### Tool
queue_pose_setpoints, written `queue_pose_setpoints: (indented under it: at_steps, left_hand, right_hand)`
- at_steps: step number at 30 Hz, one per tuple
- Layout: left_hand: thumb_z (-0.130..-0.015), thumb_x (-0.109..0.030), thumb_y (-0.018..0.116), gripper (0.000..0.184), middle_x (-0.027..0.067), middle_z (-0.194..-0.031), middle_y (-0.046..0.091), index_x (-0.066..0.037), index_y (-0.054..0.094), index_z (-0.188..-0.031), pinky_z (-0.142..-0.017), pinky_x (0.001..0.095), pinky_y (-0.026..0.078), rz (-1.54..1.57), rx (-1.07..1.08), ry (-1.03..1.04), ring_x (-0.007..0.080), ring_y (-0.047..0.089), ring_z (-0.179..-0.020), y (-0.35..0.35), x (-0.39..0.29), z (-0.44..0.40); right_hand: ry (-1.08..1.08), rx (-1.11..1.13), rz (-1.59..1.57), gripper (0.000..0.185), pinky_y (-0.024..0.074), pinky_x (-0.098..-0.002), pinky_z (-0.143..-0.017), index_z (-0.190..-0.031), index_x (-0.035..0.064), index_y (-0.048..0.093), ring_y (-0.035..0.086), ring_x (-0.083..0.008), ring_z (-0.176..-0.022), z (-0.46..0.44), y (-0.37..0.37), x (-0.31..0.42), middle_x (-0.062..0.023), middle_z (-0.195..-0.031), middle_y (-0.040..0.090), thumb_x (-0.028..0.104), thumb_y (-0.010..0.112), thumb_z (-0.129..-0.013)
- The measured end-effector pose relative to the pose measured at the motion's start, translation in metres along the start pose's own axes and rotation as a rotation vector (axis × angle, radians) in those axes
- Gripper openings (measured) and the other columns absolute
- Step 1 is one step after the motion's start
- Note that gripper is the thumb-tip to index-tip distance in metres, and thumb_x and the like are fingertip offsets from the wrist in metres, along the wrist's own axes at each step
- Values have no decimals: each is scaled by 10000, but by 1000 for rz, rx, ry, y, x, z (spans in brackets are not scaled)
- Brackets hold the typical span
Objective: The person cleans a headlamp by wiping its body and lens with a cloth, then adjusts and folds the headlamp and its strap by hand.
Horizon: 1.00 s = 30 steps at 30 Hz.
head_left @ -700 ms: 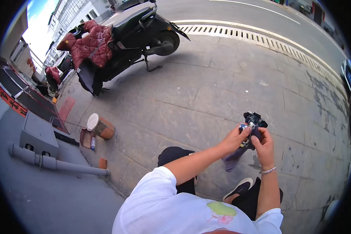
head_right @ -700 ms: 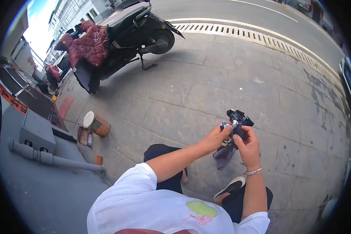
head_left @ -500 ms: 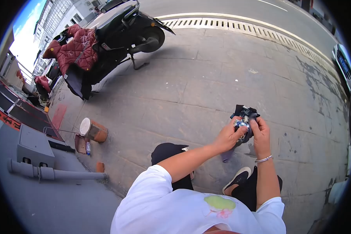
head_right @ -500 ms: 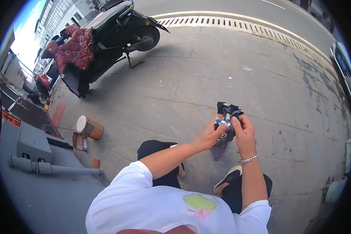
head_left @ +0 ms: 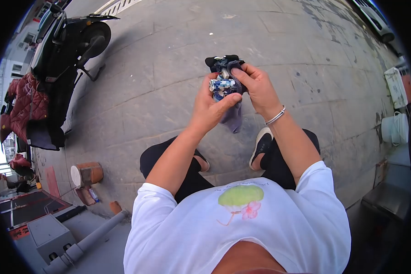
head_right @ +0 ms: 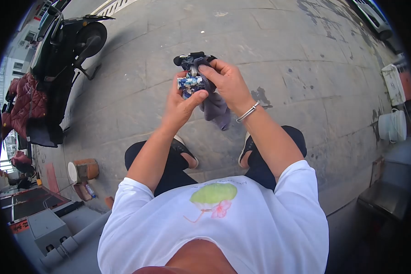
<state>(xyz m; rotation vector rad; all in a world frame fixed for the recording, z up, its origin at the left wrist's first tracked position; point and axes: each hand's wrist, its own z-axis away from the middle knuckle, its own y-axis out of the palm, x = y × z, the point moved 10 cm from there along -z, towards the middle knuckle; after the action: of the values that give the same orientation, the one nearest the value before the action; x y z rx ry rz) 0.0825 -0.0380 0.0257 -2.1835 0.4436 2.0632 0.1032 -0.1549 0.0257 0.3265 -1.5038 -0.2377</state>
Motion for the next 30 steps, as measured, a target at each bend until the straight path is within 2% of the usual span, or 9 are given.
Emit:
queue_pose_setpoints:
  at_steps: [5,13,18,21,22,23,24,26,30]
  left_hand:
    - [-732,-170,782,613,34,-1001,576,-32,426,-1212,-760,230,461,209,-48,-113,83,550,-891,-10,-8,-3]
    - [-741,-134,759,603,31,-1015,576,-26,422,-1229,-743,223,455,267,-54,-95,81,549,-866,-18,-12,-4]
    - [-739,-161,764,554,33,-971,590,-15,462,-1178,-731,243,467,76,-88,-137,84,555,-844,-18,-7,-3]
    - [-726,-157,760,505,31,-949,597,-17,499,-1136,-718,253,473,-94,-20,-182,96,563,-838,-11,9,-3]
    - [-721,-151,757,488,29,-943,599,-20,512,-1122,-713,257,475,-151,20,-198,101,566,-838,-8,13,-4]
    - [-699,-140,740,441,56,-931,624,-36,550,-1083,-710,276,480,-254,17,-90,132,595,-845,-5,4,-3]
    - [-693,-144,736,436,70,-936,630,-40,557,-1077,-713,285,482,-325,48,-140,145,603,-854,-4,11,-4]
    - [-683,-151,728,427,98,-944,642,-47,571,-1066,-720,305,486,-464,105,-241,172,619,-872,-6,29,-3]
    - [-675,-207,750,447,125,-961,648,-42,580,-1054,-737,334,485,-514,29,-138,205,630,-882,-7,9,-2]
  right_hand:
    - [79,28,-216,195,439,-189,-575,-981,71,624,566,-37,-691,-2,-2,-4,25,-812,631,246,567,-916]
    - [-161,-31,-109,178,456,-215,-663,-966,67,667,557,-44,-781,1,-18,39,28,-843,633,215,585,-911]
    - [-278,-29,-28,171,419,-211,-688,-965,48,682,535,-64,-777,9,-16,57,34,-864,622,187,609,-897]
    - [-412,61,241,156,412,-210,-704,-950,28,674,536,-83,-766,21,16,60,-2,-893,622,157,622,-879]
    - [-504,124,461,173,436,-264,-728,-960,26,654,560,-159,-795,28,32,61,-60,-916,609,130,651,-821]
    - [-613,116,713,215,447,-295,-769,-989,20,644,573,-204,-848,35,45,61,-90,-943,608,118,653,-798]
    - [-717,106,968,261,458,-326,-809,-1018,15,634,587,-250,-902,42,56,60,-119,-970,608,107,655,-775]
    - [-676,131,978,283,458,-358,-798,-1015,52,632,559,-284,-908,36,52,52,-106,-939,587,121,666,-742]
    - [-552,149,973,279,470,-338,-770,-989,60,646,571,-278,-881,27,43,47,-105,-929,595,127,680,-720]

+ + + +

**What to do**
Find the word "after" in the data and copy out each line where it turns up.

**Your solution**
- Step 1 is one step after the motion's start
<state>(xyz m; rotation vector rad; all in a world frame fixed for the recording, z up, its origin at the left wrist's first tracked position; point and axes: each hand's wrist, its own z-axis away from the middle knuckle, its own y-axis out of the palm, x = y × z, the point moved 10 cm from there along -z, towards the middle knuckle; after the action: of the values that give the same orientation, the one nearest the value before the action; x y z rx ry rz) 0.0825 -0.0380 0.0257 -2.1835 0.4436 2.0632 0.1032 -0.1549 0.0257 0.3265 -1.5038 -0.2377</state>

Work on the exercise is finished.